### What the exercise asks
Only one stretch of the listing below is wanted. Begin at the line that has "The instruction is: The", stop after the line that has "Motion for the", and repeat every line in between exactly.

### Provided data
┄┄┄┄┄┄┄┄┄┄┄┄┄┄┄┄┄┄┄┄

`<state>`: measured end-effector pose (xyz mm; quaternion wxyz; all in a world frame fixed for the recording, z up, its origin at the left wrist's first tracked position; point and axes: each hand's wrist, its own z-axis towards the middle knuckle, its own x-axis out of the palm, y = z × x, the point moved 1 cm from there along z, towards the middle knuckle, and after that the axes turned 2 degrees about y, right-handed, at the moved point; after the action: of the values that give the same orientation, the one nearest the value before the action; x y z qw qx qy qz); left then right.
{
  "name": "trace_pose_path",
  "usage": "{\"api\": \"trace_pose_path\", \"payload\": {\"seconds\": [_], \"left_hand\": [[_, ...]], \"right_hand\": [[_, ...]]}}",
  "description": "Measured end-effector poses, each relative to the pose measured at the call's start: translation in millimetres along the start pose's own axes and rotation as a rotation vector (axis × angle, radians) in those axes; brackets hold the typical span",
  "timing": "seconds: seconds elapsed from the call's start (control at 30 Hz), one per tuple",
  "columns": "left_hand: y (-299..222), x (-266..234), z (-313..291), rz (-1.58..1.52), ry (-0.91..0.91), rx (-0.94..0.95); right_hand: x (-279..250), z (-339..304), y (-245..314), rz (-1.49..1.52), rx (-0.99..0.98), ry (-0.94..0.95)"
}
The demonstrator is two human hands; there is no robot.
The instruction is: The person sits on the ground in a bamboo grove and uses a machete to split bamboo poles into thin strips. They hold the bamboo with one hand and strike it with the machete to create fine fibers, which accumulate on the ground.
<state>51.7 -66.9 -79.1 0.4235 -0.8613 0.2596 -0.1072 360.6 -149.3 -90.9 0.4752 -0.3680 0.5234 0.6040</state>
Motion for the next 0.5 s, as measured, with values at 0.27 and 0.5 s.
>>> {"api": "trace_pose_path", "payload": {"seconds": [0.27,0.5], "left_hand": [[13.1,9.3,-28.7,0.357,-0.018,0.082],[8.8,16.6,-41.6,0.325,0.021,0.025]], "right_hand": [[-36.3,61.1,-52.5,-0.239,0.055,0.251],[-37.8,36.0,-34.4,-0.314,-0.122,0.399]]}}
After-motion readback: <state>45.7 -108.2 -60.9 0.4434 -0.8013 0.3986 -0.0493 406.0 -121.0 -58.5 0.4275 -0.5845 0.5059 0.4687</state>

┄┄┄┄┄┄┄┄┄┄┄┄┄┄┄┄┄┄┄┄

### Your solution
The instruction is: The person sits on the ground in a bamboo grove and uses a machete to split bamboo poles into thin strips. They hold the bamboo with one hand and strike it with the machete to create fine fibers, which accumulate on the ground.
<state>51.7 -66.9 -79.1 0.4235 -0.8613 0.2596 -0.1072 360.6 -149.3 -90.9 0.4752 -0.3680 0.5234 0.6040</state>
Motion for the next 0.5 s, as measured, with values at 0.27 and 0.5 s.

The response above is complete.